Task to carry out:
Pick every line from the data that holds the word "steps".

Collected data:
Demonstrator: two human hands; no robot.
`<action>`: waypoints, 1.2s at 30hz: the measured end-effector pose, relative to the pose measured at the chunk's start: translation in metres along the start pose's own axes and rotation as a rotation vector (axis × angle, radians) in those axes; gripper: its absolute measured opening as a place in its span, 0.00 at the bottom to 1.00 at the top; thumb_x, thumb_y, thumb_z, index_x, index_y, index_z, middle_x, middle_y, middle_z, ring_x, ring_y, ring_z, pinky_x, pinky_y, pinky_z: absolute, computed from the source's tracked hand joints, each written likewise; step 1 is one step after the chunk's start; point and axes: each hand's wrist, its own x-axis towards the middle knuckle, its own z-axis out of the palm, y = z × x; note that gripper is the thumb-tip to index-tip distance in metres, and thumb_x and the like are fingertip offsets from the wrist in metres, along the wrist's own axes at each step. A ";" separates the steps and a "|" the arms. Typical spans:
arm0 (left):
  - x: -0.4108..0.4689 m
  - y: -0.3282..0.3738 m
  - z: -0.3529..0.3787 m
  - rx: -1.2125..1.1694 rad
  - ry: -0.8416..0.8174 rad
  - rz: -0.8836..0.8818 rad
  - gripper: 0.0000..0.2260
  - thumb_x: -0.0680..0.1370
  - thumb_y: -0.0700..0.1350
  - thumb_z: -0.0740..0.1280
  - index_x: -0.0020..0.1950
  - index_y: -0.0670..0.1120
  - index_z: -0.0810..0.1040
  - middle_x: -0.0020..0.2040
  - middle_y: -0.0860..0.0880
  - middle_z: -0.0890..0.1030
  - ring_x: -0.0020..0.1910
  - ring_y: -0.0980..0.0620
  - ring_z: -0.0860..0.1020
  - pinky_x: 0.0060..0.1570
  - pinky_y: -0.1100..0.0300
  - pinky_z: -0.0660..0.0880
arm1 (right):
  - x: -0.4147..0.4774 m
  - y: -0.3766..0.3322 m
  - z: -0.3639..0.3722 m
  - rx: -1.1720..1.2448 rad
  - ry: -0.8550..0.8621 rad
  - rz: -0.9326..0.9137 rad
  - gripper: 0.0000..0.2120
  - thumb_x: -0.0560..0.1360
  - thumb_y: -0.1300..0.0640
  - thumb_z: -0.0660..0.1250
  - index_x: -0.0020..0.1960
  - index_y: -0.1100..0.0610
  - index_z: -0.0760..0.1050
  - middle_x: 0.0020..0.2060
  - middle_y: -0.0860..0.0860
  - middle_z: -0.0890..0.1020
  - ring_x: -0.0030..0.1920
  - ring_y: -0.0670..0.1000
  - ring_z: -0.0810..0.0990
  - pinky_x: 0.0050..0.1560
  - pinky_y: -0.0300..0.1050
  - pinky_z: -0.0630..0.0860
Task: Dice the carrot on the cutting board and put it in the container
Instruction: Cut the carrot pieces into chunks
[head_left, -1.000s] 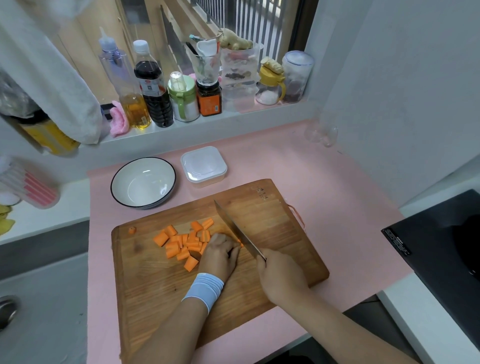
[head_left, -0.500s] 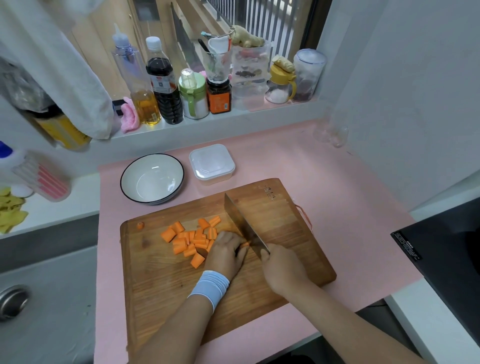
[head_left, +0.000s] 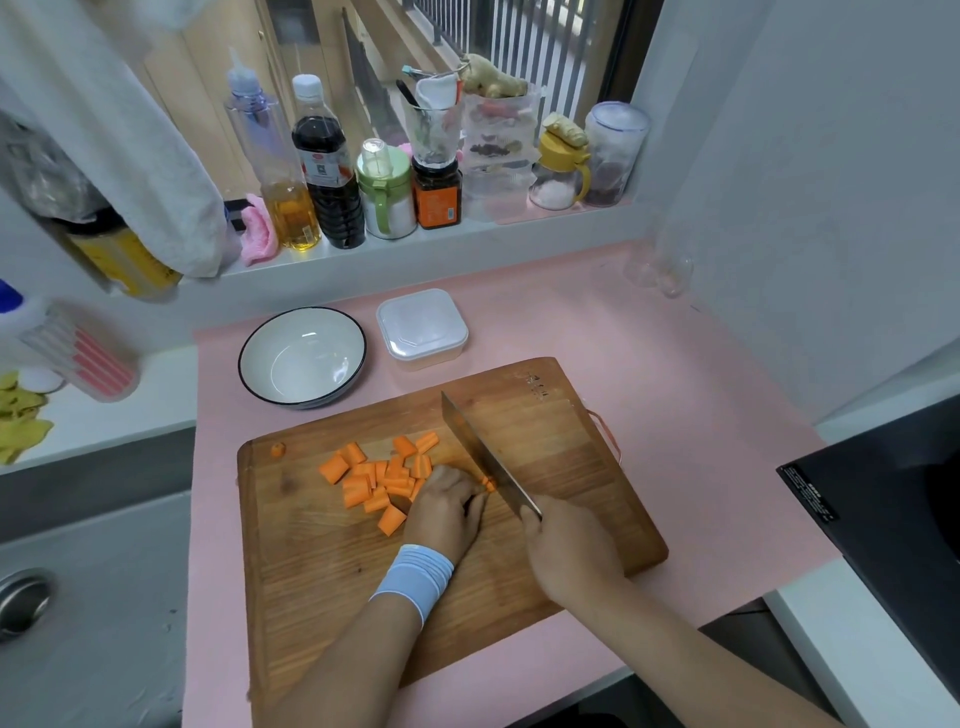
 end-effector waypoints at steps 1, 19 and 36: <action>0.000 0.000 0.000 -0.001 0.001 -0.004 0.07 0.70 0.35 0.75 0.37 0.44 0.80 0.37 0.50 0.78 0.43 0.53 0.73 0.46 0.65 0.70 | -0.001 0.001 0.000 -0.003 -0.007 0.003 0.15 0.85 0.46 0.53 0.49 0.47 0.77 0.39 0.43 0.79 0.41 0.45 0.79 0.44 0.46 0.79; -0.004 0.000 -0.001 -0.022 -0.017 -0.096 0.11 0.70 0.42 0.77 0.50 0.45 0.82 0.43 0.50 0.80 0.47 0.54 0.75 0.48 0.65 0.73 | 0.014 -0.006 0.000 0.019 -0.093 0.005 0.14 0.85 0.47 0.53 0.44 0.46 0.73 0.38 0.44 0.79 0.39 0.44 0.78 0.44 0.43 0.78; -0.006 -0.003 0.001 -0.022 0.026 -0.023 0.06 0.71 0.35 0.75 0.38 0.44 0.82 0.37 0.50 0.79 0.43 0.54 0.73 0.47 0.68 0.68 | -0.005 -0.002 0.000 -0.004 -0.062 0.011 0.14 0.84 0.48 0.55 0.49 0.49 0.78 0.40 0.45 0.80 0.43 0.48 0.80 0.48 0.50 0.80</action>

Exercise response:
`<action>`: waypoints, 1.2s at 30hz: the measured end-effector pose, relative to the pose measured at the chunk's start: translation in metres along the start pose's own axes and rotation as a rotation vector (axis × angle, radians) in those axes; gripper: its absolute measured opening as a place in its span, 0.00 at the bottom to 1.00 at the top; thumb_x, thumb_y, thumb_z, index_x, index_y, index_z, middle_x, middle_y, middle_z, ring_x, ring_y, ring_z, pinky_x, pinky_y, pinky_z: absolute, computed from the source's tracked hand joints, each written likewise; step 1 is one step after the chunk's start; point and axes: each hand's wrist, its own x-axis towards the middle knuckle, its own z-axis out of the palm, y = z × x; note that gripper is the thumb-tip to index-tip distance in metres, and thumb_x and the like are fingertip offsets from the wrist in metres, along the wrist's own axes at each step. A ";" separates the steps and a "|" the arms. Typical spans:
 end-effector waypoints at steps 1, 19 and 36: <action>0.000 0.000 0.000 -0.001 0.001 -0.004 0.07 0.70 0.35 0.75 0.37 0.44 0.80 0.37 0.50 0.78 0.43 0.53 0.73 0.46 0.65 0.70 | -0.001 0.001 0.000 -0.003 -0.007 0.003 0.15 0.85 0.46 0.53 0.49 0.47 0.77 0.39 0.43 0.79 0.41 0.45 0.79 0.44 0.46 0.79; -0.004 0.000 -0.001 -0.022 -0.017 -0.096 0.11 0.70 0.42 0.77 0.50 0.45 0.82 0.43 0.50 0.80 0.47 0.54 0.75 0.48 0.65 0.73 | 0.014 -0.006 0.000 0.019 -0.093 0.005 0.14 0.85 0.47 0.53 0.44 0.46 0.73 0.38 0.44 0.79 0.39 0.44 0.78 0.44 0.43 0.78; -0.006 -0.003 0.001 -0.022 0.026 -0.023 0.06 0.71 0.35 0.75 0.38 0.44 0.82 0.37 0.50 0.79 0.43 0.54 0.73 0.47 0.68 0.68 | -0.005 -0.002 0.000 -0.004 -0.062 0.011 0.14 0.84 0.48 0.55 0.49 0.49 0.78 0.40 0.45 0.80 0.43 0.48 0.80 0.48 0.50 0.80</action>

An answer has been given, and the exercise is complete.